Wednesday 24 July 2013

Shifting Ground



I was lucky enough to travel home to Galway at the weekend during which the excellent Galway Arts Festival was in full swing. One of the standout exhibitions is without a doubt Irish architects Heneghan Peng's Shifting Ground. Situated in the gargantuan (30,000 sqm) Absolut Festival Gallery on the Headford Road it sits in the context of work from other Irish architecture studios Grafton Architects and O'Donnell & Toumey Architects, making up an exciting trio of my favorite Irish practices. The work on show made up the Irish pavillion at last years Venice Biennale which was curated by David Chipperfield. It is testament to a small but vibrant Irish scene and is promising from a personal point of view. Especially given the negative soundings coming from the country on a regular basis. Maybe I can go home some day! The great thing about the exhibition is its obvious appeal to people who would not know what an architect actually does. The process itself is a hard thing to explain to people who have never studied architecture so to see a collection of art works and sketches that come out of good architecture studios is refreshing. I would urge anyone who has ever wondered why an architect spends so long at work to go and see what we are about. 

Grafton's 'Architecture as New Geography', which won the Silver Lion (most promising practice) at the Biennale, is a kind of homage to Paulo
 Mendes
 da
 Rocha. It consists of a series of large papier mache models of da Rocha's buildings. They are accompanied by a series of images of Skellig Michael and Machu Picchu which together start to hint at architecture being viewed as geography and not just a building. I am unfamiliar with da Rocha's work but the idea reminded me a little of Michael Cadwell's description of architecture as a 'reconfiguration of the earth'.




O'Donnell Toumey's work is a series of development sketches and models that contributed (I think) to their 'Vessel' exhibition, again, from the Biennale. I was a little disappointed the work itself was not on show but I suppose its scale would make it difficult to move around. They do however, have an incredible array of development work on display in a 4 meter long glass topped cabinet. I was particularly taken aback by the sketching style. It was very similar to that of Peter Salter. The models are intricately made and hint at the kind of time and effort the practice put into exhibitions. Which leave the piece de resistance. Heneghan Peng's seesaw. Forget architecture. Forget art. This is simply a fun and engaging piece of work that turns us all into children again. There are endless articles on their work but to see all ages and creeds interacting in such a simple way is heart warming. Great exhibition.

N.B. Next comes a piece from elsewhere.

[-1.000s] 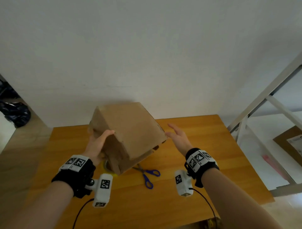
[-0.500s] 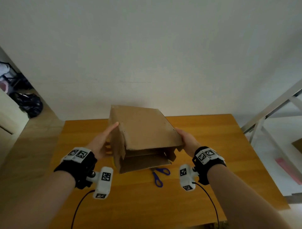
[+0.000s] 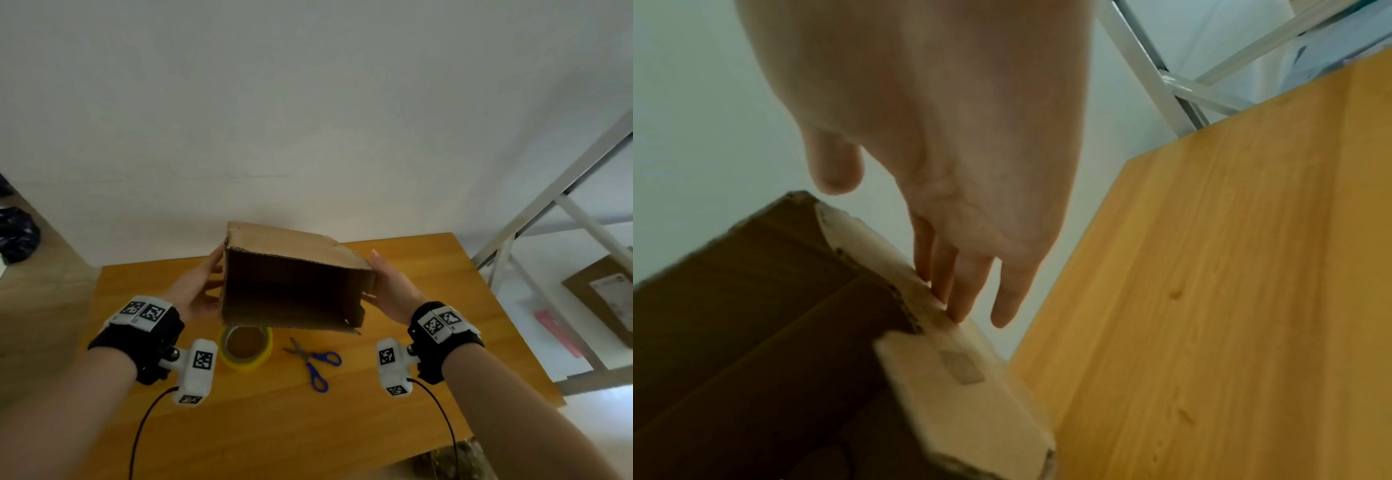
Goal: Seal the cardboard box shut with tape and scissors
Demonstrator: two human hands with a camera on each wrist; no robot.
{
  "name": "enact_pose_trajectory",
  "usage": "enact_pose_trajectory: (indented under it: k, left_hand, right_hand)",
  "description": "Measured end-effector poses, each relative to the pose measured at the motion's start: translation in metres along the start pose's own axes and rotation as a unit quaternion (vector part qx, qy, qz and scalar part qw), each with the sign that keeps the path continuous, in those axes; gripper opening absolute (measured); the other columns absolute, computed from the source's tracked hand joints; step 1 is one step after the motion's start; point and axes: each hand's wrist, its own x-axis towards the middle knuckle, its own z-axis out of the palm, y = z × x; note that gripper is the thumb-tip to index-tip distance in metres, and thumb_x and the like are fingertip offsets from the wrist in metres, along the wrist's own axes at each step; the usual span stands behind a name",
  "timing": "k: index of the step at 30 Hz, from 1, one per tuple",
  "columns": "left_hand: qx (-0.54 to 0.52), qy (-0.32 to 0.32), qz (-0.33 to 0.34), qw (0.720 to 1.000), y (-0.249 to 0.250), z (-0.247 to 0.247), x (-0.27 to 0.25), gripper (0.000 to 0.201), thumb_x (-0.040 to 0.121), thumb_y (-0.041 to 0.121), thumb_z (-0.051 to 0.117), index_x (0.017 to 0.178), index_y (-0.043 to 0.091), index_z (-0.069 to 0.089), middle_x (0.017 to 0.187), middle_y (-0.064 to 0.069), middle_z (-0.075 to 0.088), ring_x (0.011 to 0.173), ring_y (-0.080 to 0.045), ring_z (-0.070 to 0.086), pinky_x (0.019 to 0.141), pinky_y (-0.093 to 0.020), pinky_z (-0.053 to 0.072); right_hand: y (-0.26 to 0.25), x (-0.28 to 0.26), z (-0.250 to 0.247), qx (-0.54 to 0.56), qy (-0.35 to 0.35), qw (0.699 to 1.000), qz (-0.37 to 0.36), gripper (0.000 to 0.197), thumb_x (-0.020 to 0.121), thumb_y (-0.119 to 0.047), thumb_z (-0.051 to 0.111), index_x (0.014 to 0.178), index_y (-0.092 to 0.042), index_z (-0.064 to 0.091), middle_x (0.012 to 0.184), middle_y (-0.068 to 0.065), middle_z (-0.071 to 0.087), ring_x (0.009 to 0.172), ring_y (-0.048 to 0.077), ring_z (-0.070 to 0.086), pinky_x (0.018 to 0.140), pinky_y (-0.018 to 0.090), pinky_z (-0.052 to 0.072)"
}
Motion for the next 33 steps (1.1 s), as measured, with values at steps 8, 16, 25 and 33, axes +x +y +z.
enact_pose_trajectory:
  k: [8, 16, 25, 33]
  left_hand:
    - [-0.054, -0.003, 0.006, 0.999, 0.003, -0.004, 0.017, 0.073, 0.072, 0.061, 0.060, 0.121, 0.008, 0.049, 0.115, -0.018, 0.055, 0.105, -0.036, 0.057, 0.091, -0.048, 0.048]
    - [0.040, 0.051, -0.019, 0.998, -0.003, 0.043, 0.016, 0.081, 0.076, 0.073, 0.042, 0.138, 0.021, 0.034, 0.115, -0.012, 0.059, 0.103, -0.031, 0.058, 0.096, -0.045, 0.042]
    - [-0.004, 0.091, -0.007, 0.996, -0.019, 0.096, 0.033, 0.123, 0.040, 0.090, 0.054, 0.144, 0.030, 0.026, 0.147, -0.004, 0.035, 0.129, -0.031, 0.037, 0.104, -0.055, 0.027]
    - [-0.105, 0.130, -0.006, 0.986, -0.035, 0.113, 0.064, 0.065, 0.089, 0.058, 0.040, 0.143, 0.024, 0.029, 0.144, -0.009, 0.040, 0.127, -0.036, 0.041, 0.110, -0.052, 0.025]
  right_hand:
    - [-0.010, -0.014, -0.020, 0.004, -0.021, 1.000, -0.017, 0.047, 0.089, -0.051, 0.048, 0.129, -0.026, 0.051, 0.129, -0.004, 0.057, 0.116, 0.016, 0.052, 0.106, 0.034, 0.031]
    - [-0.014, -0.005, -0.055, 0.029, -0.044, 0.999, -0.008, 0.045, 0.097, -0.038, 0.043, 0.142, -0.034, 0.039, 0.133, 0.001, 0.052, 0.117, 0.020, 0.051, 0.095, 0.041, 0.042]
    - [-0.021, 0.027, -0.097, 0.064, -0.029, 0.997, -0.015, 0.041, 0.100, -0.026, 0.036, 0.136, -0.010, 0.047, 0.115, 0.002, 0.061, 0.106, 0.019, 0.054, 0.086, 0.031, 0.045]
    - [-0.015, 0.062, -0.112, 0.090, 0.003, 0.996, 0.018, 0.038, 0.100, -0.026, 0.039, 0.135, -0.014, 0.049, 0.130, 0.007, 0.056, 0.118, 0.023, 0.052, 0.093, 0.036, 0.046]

Although not part of the architecture section, I must give a special mention to the work of John Gerrard's Cuban School. I am a big fan of unorthodox scale in art and this ticks the box with two gigantic projections of what look to be dilapidated socialist schools/ hospitals. The buildings take centre stage and appear motionless but on closer inspection the camera is in fact panning around the building, creating a mesmerising kind of lateral crash zoom/ pan effect. A brilliant utilising of this massive space. Maybe it is architectural after all.